11.19.2008

"You'd Have Remembered That!"

So said my doctor after administering a test for certain sexually transmitted diseases during my standard Actually, Your Heart Is Healthy But You Need A Physical physical. Said test involved the brief insertion of, I guess, a swab, or a Q-tip, or something, into a portion of my anatomy I've been known to stress as emphatically having an understood if invisible sign hung over it that says: "Exit Only." I thought I'd been tested for these infections when I was in college, but either I wasn't or the test they administered was different, because I'd definitely never experienced that particular sensation before. Prior to the administration she said, "I'm sure it's not that painful," and I half-shouted "How would you know?! Do you listen when guys tell you pregnancy isn't a big deal?" Dr.
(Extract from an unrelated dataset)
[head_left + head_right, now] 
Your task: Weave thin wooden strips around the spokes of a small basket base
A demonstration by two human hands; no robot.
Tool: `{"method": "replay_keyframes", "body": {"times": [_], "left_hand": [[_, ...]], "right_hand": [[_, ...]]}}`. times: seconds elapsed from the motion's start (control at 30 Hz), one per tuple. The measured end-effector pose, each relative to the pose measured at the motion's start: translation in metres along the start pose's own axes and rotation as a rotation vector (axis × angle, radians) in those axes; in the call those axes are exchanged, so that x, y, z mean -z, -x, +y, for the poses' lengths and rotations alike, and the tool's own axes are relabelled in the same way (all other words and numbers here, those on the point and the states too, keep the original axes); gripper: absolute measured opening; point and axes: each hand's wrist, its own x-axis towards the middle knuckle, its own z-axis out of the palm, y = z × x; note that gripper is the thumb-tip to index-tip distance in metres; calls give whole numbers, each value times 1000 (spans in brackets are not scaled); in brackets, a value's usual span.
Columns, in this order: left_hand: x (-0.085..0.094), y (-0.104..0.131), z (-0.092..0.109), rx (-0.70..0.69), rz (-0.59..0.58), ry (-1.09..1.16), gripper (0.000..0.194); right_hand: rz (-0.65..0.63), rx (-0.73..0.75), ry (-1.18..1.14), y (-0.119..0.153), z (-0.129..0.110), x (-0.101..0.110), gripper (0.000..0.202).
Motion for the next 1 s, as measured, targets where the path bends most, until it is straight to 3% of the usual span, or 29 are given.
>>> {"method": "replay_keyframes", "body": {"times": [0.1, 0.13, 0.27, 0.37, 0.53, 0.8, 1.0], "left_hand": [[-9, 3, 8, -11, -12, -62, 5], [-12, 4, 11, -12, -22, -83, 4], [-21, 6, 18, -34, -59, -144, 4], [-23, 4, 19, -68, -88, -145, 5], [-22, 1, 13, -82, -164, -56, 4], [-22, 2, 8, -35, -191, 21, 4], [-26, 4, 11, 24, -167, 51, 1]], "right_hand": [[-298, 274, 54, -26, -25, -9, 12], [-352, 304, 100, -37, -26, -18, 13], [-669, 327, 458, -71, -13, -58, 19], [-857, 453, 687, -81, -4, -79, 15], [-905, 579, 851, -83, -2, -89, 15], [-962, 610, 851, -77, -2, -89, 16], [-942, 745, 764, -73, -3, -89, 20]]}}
G-O made a reasonable point about the relative size of the foreign objects under discussion, so I hastened to make clear that I was referring to the value of the opinion, not trying to engage in misery poker - after all, how the hell would I know? (It wasn't that painful, but it was quite unpleasant. I imagine it's the sort of thing you could get used to.) I've found that in general I have a higher-than usual need, at the doctor's, to lean on the constant wisecracks, probably to deflate the awkwardness of being all but naked in front of a relative stranger. "Are you sexually active?" "Well, in principle." I'd like to be able to pull off the air of a guy who is completely businesslike and unflappable when being poked and prodded, but remember that I can't piss in a cup when people are waiting for it (and this was, in fact, an issue today!), so the prospect of getting checked for testicular cancer by a lady I've met once before in my life is a bit of a stressor, if you will.

More goes on in my life than my boring adventures in routine medical care, but frankly, being in the depths of a severe depressive period is great news for my exhaustion, apathy, and general anhedonia, but extremely bad news for my blogging.